Leif runs a hand over the back of his neck. “Listen, I feel shitty being the one to tell you all that.”

“It’s not your fault, Leif.”

“I know, but—

“It’s okay, really. I just need to talk it out with Cooper.”

The roar from the stadium can still be heard, loud and clear. I contemplate leaving right now, but if I do I’ll regret it to the day I die because I have to see his face. I have to see the look in his eyes as he tells me that what Leif is saying is not true.It can’t be true.I sit down heavily in the booth and sip more of the water Leif gave me. I bury my head in my hands. It’s pounding from all the vomiting and the questions I have.

“You feeling okay?” Leif asks, and his voice washes over me as if I’m underwater. I shake my head as if to clear it.

“What?”

“You wanna come lie down?” Leif crouches down in front of me. He’s close. Too close. His breath is on my face, the scent of Jack Daniels washing over me. My stomach lurches again. It cramps painfully, and Leif asks again if I want to lie down.

“No. I’m fine,” I say, though I feel anything but. My tongue is thick in my mouth, heavy as it butchers my words.

“You look tired, Ali,” Leif says, rubbing his hands up and down my arms. “Come on, I’ll take you in the back. You can sleep.”

“No. I don’t want to. James,” I murmur. “James is sleeping.”

“Fuck,” Leif says, his voice sounding so angry and far away. He stands, and his blue eyes gaze at me with such hatred. He’s nothing like his brother. “James is here?”

“Sleeping.” I close my eyes, because sleeping sounds so good right now.

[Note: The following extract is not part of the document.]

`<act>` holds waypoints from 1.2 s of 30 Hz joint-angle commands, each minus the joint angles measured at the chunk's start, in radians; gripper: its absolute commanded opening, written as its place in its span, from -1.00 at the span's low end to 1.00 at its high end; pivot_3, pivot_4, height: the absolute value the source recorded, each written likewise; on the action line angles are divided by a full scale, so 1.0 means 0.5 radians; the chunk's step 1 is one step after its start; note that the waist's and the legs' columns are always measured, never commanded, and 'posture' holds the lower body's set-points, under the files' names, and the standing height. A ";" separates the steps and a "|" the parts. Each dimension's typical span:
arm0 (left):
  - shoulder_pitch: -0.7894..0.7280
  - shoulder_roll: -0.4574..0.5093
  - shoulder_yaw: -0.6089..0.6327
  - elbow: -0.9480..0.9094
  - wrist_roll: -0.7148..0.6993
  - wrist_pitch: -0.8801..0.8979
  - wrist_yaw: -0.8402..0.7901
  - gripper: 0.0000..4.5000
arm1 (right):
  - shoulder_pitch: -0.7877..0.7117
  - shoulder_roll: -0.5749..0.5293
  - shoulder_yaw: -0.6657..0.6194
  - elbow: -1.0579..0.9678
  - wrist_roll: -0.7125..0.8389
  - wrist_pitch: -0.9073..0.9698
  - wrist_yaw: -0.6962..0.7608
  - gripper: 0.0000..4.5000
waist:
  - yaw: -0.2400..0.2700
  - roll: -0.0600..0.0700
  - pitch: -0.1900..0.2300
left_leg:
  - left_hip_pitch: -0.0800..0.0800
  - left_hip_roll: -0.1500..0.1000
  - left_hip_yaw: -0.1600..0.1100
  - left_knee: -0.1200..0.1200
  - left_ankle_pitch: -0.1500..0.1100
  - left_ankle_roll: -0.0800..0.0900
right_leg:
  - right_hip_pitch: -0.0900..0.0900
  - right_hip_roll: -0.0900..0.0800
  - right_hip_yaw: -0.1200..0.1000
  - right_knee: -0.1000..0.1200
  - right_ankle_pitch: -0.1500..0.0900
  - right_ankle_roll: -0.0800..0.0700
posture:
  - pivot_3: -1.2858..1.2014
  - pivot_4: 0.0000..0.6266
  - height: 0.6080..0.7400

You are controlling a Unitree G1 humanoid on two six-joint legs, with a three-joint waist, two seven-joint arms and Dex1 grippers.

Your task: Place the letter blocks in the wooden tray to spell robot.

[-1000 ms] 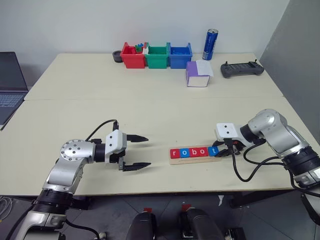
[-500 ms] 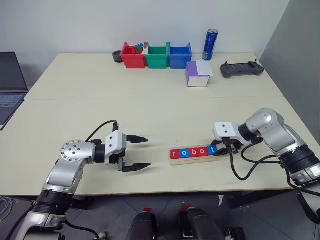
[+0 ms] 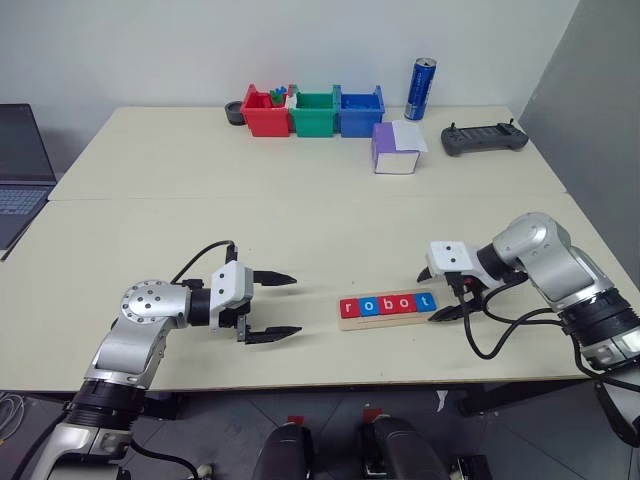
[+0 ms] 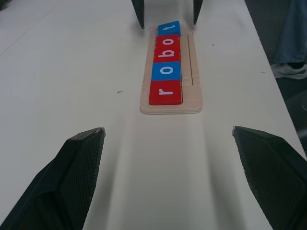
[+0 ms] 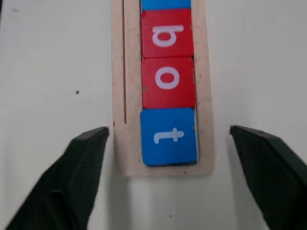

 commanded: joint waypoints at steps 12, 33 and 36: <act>-0.026 0.003 0.004 -0.023 -0.010 -0.032 -0.011 1.00 | 0.176 -0.153 -0.217 -0.338 0.227 0.340 -0.052 0.72 | 0.000 -0.001 0.000 | 0.000 0.000 0.000 0.000 0.000 0.000 | 0.001 0.000 0.000 0.000 0.000 0.000 | 0.03 -0.52 1.00; -0.031 0.012 0.008 -0.024 -0.003 -0.024 -0.034 1.00 | 0.342 -0.117 -0.174 -0.319 0.219 0.319 -0.156 -0.99 | -0.002 -0.001 -0.001 | 0.000 0.000 0.000 0.000 0.000 0.000 | 0.001 0.000 0.000 0.000 0.000 0.000 | 0.03 -0.52 1.00; -0.027 0.016 0.013 -0.028 -0.002 -0.024 -0.031 1.00 | 0.314 -0.087 -0.165 -0.225 0.215 0.278 -0.160 -0.99 | -0.002 -0.001 -0.001 | 0.000 0.000 0.000 0.000 0.000 0.000 | 0.001 0.000 0.000 0.000 0.000 0.000 | 0.03 -0.52 1.00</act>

“Shit,” he says. I blink up at him, but I can barely keep my eyes open. “We’re moving this thing forward.”

“What?” I say, but at this point I’m not even sure I’m making words so much as just thinking them. I open my eyes. Leif has his phone pressed to his ear and he’s whispering into the receiver, staring down at me with such contempt that I shrink back. Or I try to shrink back, but I only end up slumping against the booth.

“Then find a way to get past security,” he hisses into the phone. “She’s leaving. This is our only chance.”

“Only chance for what?” I ask, but my thick tongue swallows the words, and I can’t keep my eyes open. My mouth is dry and my limbs are heavy, but they’re floating, too. I’m weighed down, yet weightless. My skin tingles. I close my eyes, and then I really am weightless. I drift. I float.

“No, move her to the couch.”

I blink up at Leif, but it’s not his face I see. It’s someone else’s. He’s middle-aged, with sandy-blond hair and deep-set lines in his overly tanned face.

“I know you,” I say, but I don’t know if it comes out as anything at all.

“Gonna make you famous, sweetheart.”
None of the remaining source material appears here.